= Box house =

Combination of a theater and brothel

A box house was a combination of low-class theater and brothel, found in western North America in the late 19th and early 20th centuries. It offered light entertainment "such as magic acts, singing, dancing, minstrel shows," as well as sexual services. Box houses were an antecedent of American vaudeville.

== Meaning ==
Murray Morgan describes a box house as "a saloon with a theater attached," which "competed with establishments offering even rougher entertainment." Many of Seattle's box houses in the wide-open "restricted district" below Yesler Way were located in basements and operated only in the dry season, because they flooded in the wet winter. Others were built over the tideflats and would dump over-rowdy customers into the water through trap doors.

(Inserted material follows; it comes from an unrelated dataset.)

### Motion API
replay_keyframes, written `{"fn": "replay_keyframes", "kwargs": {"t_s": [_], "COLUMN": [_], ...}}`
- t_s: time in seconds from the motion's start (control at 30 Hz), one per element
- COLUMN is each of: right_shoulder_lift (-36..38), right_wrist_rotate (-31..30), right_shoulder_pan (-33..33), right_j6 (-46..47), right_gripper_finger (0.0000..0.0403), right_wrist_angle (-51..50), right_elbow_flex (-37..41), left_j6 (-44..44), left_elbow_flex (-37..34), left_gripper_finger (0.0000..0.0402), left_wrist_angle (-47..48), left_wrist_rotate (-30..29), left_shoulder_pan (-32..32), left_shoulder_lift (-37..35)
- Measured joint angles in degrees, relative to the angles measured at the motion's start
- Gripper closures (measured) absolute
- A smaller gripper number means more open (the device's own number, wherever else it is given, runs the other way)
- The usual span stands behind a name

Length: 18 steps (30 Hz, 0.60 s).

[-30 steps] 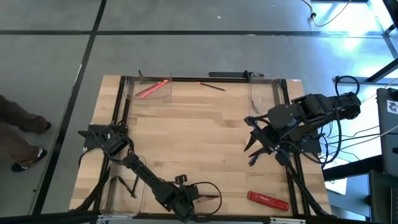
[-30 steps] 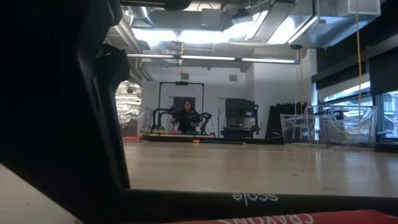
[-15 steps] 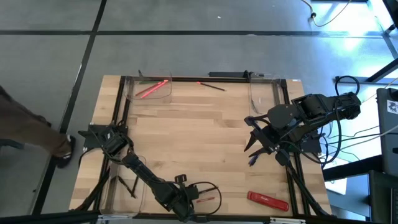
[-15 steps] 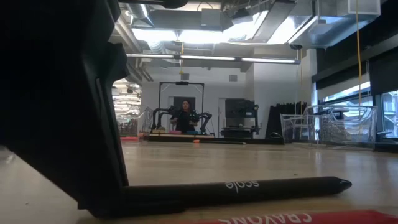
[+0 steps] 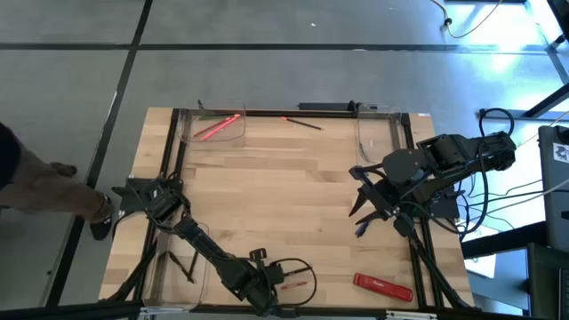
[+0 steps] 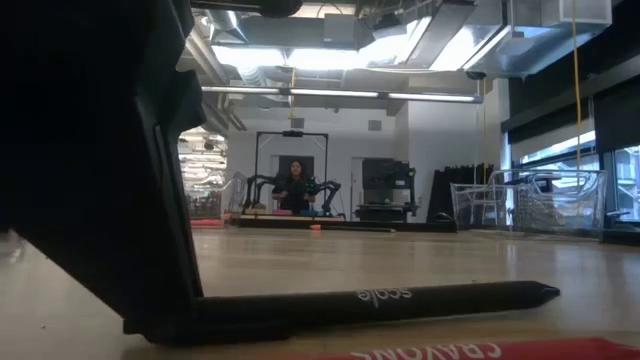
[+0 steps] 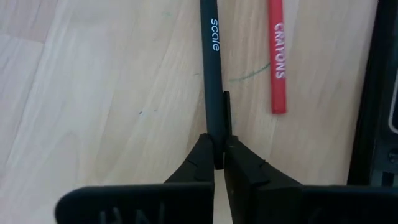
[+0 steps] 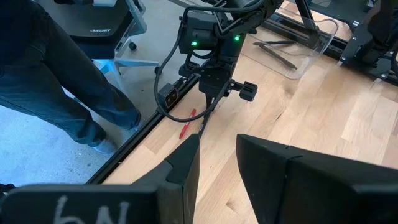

Morgan quotes a contemporary article in Coast Magazine describing the Theater-Comique, a typical box house:

A nervous opium-eating individual was hammering away at a piano. … Not a woman was to be seen in the row of seats… Around the sides of the room and at the end opposite the stage were built out of thin pine boards apartments with an opening toward the platform and a barn-like door leading into the narrow passageway along the wall. In each room was an electric torch button which communicated with a bar set up behind the stage. The boxes were unlighted… In these boxes were women, one in some, more in others. … Women with dresses [reaching] nearly to the point above their knees, with stained and sweaty tights, with bare arms and necks uncovered halfway to their waists

Some of the box houses were not as "low" as this: at least one, run by a supposedly titled Englishman featured women in evening gowns and humor at the level of the double entendre. The "king" of Seattle's box houses was John Considine, originally an actor, who raised the level of entertainment and eventually became a pioneer of vaudeville.